Bill Munroe joined us from Verdasys to engage our guests in a topic that’s easy to discuss but very hard to agree on: The future of data protection. I expected the concept to be overridden with terminology and extremely difficult to grasp. In a way it is, but in a very big way, I get it.
Although the setting was serene and the wine was calming, the conversation was tumultuous. Bouncing from all sides of the room were opinions from IT security architects, principal analysts, VPs, CIOs and COOs, all with an interesting tweak to each other’s opinions.
What to do? Steve let the conversation flow, taking the opportunity to slow things down and point out conclusions when he could. The biggest deduction of all, is how darn hard it is to actually derive one.

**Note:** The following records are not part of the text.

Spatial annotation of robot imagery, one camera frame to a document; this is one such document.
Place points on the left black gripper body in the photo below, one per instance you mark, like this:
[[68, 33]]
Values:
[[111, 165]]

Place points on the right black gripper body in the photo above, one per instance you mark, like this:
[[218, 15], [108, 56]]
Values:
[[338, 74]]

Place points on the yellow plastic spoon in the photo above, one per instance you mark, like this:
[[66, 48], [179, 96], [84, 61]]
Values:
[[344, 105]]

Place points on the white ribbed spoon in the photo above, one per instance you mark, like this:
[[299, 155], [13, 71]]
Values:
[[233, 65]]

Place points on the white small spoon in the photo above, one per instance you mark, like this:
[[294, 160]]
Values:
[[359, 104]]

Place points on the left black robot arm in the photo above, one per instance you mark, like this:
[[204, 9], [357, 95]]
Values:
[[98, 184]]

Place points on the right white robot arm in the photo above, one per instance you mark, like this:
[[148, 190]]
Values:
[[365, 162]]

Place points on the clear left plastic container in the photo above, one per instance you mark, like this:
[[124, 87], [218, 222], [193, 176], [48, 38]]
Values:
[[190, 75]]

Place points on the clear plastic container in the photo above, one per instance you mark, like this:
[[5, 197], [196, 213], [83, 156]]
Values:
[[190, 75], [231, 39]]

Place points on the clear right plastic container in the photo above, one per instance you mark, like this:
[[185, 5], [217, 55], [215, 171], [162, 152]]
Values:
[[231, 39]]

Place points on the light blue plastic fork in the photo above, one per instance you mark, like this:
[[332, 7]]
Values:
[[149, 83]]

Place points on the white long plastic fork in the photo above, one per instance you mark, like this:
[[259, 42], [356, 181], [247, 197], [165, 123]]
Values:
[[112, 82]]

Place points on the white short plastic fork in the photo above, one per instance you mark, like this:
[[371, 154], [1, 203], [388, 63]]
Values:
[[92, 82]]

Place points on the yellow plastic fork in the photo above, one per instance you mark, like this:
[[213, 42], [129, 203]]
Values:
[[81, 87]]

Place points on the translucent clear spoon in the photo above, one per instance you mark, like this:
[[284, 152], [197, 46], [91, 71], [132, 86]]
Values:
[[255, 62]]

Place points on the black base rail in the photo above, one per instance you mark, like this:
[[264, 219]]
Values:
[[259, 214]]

First there’s the debate of information versus data, and then comes the real argument of who cares about what it’s called, let’s address the value! Then there’s the challenge of who gets access to what, and no matter how secure the business is, there’s always the internal threat. How do you know who you can trust? What if you hire someone you can trust and they turn into someone else? The one overriding agreement was that security is inconvenient and only appreciated after something bad happens.
Security is not in place for security alone, but to protect the business, the money. And of course the most efficient way to do this is to put the proper devices in place before bad things happen. But any IT professional will tell you, that they’re mostly called upon for reaction, not prevention.
It must be hard to constantly protect and improve protection without much reward.